After a lot of consideration, I decided that instead of ignoring Trump and his shenanigans here, I will bear witness to what I believe is the end of the great American experiment in democracy, this last and greatest betrayal of the last and greatest of human dreams as William S. Burroughs once put it. But instead of exhausting myself by addressing each and every outrage through the endless 24-hour news cycles, I'm going to concentrate on the one area where I have some degree of knowledge and expertise, the environment. I'll let others, who can do the job much better than I, cover immigration, international affairs, abortion, LGBT etc. rights, women's right's, racial issues, the economy, and so on. And there's undoubtedly people who can cover, and are covering, the environment much better than I, and more power to them. But I'm still going to add my two cents here.
Not that this is a statement of intent that this is going to become some sort of anti-Trump environmentalist blog, though. You'll see plenty of those kind of posts, I imagine, but rest assured I'll still talk about my alternating-day walking-and-sitting routine, music, video games, and what have you. Zen and contemplative stoicism, too, I suppose.
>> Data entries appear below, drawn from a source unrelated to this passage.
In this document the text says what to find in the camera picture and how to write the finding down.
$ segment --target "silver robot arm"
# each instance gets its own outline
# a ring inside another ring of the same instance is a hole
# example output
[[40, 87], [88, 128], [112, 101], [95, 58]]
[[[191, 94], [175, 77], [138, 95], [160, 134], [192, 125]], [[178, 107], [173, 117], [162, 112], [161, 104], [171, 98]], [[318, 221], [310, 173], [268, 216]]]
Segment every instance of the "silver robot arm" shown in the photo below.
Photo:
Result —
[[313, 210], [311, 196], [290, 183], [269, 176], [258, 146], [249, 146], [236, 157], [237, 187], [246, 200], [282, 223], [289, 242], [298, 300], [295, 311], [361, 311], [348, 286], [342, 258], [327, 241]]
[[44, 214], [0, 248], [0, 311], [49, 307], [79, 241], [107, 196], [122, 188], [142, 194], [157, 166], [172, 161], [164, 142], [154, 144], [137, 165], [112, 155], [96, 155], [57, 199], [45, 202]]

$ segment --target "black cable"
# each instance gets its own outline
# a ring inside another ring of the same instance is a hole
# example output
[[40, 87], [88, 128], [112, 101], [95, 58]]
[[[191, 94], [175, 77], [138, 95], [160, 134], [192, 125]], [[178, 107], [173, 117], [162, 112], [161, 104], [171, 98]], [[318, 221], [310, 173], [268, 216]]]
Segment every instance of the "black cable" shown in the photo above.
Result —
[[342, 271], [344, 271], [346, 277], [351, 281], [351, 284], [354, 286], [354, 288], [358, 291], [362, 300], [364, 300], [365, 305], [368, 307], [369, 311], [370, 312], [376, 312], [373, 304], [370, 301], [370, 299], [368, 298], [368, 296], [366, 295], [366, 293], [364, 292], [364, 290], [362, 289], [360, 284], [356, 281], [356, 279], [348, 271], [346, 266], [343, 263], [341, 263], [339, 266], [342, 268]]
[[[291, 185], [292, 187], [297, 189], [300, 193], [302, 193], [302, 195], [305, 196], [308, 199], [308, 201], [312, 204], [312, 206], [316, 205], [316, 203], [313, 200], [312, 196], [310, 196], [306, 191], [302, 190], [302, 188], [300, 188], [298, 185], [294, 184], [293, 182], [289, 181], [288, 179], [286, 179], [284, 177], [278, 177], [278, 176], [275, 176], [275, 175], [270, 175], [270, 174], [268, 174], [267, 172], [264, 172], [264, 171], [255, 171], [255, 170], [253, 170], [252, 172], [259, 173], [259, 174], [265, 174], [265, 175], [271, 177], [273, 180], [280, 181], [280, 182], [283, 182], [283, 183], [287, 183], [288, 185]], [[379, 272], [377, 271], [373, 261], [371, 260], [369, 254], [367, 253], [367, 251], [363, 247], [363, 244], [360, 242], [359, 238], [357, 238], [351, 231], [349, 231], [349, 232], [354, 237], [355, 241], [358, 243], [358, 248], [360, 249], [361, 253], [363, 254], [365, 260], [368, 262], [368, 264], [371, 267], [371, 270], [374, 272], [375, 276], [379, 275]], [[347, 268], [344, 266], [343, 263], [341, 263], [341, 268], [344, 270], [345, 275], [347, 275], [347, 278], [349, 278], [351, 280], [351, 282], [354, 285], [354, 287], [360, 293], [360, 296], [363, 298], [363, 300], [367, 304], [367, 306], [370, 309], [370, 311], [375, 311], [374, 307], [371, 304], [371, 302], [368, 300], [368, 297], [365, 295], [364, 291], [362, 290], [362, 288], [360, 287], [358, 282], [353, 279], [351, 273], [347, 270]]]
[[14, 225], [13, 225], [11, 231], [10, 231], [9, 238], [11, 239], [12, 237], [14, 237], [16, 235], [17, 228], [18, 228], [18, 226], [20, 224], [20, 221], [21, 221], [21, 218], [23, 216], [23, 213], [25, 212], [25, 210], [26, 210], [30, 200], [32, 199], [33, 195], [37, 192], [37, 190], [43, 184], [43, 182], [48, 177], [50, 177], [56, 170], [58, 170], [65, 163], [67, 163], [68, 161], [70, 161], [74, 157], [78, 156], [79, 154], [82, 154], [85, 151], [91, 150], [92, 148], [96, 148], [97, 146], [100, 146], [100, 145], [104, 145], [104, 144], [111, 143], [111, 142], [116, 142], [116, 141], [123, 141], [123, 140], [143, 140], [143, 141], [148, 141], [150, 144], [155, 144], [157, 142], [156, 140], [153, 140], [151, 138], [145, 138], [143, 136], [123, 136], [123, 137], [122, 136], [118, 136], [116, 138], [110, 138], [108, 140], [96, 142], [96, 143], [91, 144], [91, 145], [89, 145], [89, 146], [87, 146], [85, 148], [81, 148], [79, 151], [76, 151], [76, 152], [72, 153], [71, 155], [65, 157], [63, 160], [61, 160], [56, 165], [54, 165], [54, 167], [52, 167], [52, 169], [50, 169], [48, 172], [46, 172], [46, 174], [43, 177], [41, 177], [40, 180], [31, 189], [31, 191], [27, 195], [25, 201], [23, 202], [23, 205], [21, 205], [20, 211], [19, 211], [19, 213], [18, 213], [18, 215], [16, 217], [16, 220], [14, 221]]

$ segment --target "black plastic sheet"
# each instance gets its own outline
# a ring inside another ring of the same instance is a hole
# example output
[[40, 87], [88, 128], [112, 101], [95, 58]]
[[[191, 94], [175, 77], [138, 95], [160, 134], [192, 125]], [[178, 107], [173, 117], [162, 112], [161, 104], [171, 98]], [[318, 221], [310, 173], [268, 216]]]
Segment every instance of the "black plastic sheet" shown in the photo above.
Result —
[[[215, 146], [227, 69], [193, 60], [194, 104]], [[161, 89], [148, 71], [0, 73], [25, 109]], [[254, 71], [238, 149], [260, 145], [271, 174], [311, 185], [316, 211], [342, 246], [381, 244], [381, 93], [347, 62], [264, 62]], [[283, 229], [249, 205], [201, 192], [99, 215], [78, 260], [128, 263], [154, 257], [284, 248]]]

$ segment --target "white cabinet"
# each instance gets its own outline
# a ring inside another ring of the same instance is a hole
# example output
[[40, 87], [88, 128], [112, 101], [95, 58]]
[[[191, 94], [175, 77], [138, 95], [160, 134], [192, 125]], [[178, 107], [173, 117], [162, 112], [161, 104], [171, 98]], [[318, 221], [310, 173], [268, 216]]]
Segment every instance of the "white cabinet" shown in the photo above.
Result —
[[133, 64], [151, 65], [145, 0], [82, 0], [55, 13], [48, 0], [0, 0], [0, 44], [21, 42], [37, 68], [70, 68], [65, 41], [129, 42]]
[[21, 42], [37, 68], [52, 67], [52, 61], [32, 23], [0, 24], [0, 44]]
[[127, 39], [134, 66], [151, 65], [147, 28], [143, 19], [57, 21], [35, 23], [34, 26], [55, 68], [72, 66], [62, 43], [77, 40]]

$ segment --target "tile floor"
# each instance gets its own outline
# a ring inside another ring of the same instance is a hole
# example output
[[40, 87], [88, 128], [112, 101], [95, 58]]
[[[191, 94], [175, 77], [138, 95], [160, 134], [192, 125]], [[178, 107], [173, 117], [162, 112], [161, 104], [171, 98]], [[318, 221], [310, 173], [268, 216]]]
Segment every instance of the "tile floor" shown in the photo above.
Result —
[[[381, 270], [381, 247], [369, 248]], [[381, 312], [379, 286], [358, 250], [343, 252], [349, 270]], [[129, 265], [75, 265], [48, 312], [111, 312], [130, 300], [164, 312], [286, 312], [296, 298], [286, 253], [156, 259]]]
But yesterday, in his first couple of hours following his swearing-in ceremony, Trump signed a Presidential Order taking the United States out of the Paris Agreement. The US joins Iran, Libya, and Yemen as the only countries outside the global agreement,
It's snowing outside right now in Atlanta, and I understand it snowed in New Orleans today and in lower Alabama and Mississippi, too. SoCal practically burned to the ground, and North Carolina is still struggling to recover from the catastrophic flooding last year. But Trump still believes that climate change is a hoax, a "Chinese hoax" to be more specific, and prioritized pulling out of the only global agreement to curb emissions. A third of the Arctic’s tundra, forests and wetlands, a vast global carbon sink, have now become a source of carbon emissions according to a recent study, as global warming ends thousands of years of Arctic carbon storage.
Project Drawdown Executive Director Jonathan Foley, Ph.D., said, "This short-sighted move shows disregard for science and the well-being of people around the world, including Americans, who are already losing their homes, livelihoods, and loved ones as a result of climate change."
Climate change will continue, and at the pace of the world's compliance, would have continued even if we hadn't pulled out of the Agreement. The appropriate response, however, isn't to stop limiting emissions but to limit them even more, and faster. Now we'll see more violent storms, more drought, more flooding, more intense hurricanes, and more wildfires. And also, for various other reasons, less infrastructure to help cope with the destruction and less relief and assistance to the victims.
On a positive note, however, the decision will mean even more profit for the CEO's of big oil and energy corporations, so there's that. The fossil fuel industry donated $75M to Trump’s campaign, but I'm sure that's not related to the Agreement decision.
We're off to a bad start, and I'm sure things will only get worse.